In a sweeping international effort, the U.S. Department of Justice, the Federal Bureau of Investigation, and multiple global law enforcement agencies have exposed “Operation Magnus,” targeting two of the world’s most notorious information-stealing malware networks, RedLine Stealer and META.
According to a press release published on Oct. 29, the operation led to the seizure of multiple servers, the unsealing of charges against a RedLine Stealer developer, and the arrest of two suspects in Belgium.
RedLine and META information stealers
RedLine Stealer and META are two distinct types of malware known as “information stealers,” or “infostealers,” designed to capture sensitive user data. The existence of RedLine Stealer was initially reported in 2020, while META first appeared in 2022.
In an interview, a representative of the META malware revealed that its development initially relied on portions of RedLine Stealer’s source code, which had been acquired through a sale. Both malware are capable of stealing sensitive information from infected computers, such as:
- Usernames and passwords for online services, including e-mail boxes.

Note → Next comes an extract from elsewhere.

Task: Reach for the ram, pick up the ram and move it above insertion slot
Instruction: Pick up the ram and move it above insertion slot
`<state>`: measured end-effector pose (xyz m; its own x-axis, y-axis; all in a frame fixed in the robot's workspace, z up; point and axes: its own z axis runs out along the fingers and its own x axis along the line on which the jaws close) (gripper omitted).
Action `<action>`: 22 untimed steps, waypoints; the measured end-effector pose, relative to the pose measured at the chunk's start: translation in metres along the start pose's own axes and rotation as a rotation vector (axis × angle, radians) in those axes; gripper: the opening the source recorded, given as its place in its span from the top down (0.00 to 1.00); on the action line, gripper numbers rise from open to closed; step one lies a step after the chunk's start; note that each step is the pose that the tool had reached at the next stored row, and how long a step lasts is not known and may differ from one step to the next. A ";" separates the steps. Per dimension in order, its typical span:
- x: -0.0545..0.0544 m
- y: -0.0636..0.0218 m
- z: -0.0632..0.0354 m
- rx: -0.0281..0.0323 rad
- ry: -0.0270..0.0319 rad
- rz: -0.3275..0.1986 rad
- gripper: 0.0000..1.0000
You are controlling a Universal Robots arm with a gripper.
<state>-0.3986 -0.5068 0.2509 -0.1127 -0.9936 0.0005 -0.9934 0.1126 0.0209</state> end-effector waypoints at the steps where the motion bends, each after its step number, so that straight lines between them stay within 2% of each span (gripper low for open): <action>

- Financial information such as credit card numbers or banking accounts.
- Session cookies to impersonate users on online services.
- Cryptocurrency wallets.
SEE: How to Create an Effective Cybersecurity Awareness Program (TechRepublic Premium)
Both malware also provide the capability to bypass multi-factor authentication. The stolen information can be used by the controller of the malware but can also be sold as files called “logs” in underground cybercriminal forums or marketplaces.
RedLine Stealer and META have infected millions of computers worldwide — and have stolen even more credentials. Specops Software, a company focused on password security, reported that RedLine Stealer captured more than 170 million passwords in only six months, while META stole 38 million passwords during that same period.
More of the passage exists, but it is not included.